Going down memory lane, he said: “We had a similar incident in 2004 but this one is worse. It is at Alau Dam that they used to control the river.
“For some time now, there had been warning that the river was overflowing and that those who were close to it should vacate the area.
“This had been going on for about a week.”
Also sharing his experience, Ibrahim Mohammed Abubarkar, said: “I am at Baga Road after escaping from the deadly incident. But someone has told me that I will be taken to the IDP camp.
“I lost everything. I didn’t take a single thing out of my house.
“My family members and I ran out of the house to save our lives from the danger that was at our doorstep.
“We were very lucky to have survived.

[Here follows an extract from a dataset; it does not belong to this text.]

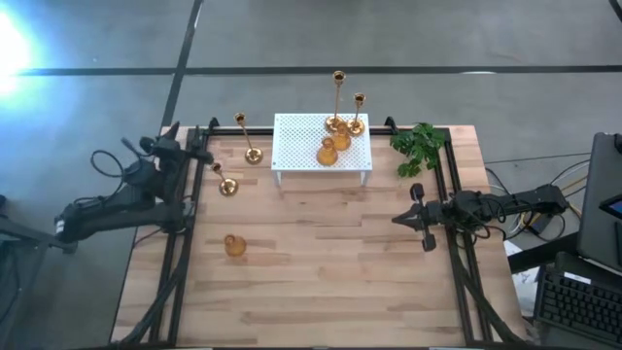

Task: Pick & Place candle stick holders
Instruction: Put the large golden candle holder on the shelf

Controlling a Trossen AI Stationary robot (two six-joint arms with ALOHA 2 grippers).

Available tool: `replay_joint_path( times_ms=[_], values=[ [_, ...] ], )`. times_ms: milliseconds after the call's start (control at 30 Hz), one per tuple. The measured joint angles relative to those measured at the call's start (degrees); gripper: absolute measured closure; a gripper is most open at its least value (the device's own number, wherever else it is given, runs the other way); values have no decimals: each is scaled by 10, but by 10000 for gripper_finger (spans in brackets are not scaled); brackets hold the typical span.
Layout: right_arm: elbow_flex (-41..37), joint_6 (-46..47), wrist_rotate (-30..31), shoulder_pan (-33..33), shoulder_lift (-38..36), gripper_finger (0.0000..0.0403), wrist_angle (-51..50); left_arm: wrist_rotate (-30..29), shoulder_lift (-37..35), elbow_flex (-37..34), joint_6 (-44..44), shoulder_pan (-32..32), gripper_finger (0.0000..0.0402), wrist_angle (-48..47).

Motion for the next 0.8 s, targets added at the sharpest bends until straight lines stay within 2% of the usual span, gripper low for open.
replay_joint_path(
  times_ms=[133, 233, 300, 400, 433, 533, 600, 800],
  values=[
    [0, 0, 0, 0, 0, 394, 0, 129, 37, 6, -23, 114, 152, -3],
    [0, 0, 0, 0, 0, 394, 0, 234, 62, 10, -54, 224, 154, -22],
    [0, 0, 0, 0, 0, 394, 0, 335, 74, 16, -87, 304, 154, -53],
    [0, 0, 0, 0, 0, 394, 0, 526, 101, 23, -145, 434, 154, -62],
    [0, 0, 0, 0, 0, 394, 0, 558, 101, 23, -159, 467, 156, -60],
    [1, 0, 0, 0, 0, 394, 1, 649, 75, 22, -200, 501, 163, -72],
    [0, 0, -1, 0, 0, 394, 2, 679, 67, 21, -195, 504, 167, -72],
    [1, 0, 0, 0, 6, 394, 0, 660, 67, 29, -165, 489, 168, -134]
  ],
)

Walahi, we were very lucky.
“Neighbours told me that many people died in the flood, but I am not aware of anyone who died.”
When the flood started, he said, “I saw water entering my bedroom. I quickly alerted my children and told them we should leave the house. They thought that I was joking.
“Before we realised it, the flood was almost covering us.
“By the time we got to the road, there was no place for us to cross to the other side. Everywhere was flooded.
“I carried my child on my shoulder and held others by their hands. I had to, at a point, leave some in the flood water to cross the other ones to a safe place.
“It was other people who helped to rescue and bring the others to a safe place.”
Ibrahim, who works as a teacher and tailor, added that his machine and every other thing he had were left at the mercy of the flood.
“It is soldiers who have been assisting us,” he said.
“We have not been eating well at all. Some people assist us with bread and other small small things.
“As I am talking to you now, hunger is seriously dealing with me.”
Dahiru Adam, a spare parts dealer, said he had more than 65 engines in his shop submerged.
According to him “any engine that is soaked with water is a good as condemned.”
Explaining the cost of the different Honda engines in his shop, he said the lowest of the engines would cost N400,000 while the highest would go for N1.7 million.
“By the time we heard that the Monday market was taken over by water around 3.00pm, some people had started moving out their goods out of their shops. But it was too late as the water just came in no time and took over the entire area,” Dahiru said.
Nomso, another Igbo trader at Bank of the North area, said: “My entire shop and those of many other people were swallowed by water. It was a surprise to us how the water travelled so fast to swallow our shops.
“We were in our houses sleeping when the water took over our entire businesses. We came out the following day only to find that all our shops had been submerged.”
He said their losses were unquantifiable
The loss of more than 30 lives is a tragic reminder of the human cost of the disaster. Families are grieving over loved ones who were unable to escape from the rising waters. For many, the psychological impact of losing family members, homes and sources of livelihood is immeasurable.
The flood waters also brought with it health risks, with concerns rising over potential outbreaks of waterborne diseases such as cholera and typhoid.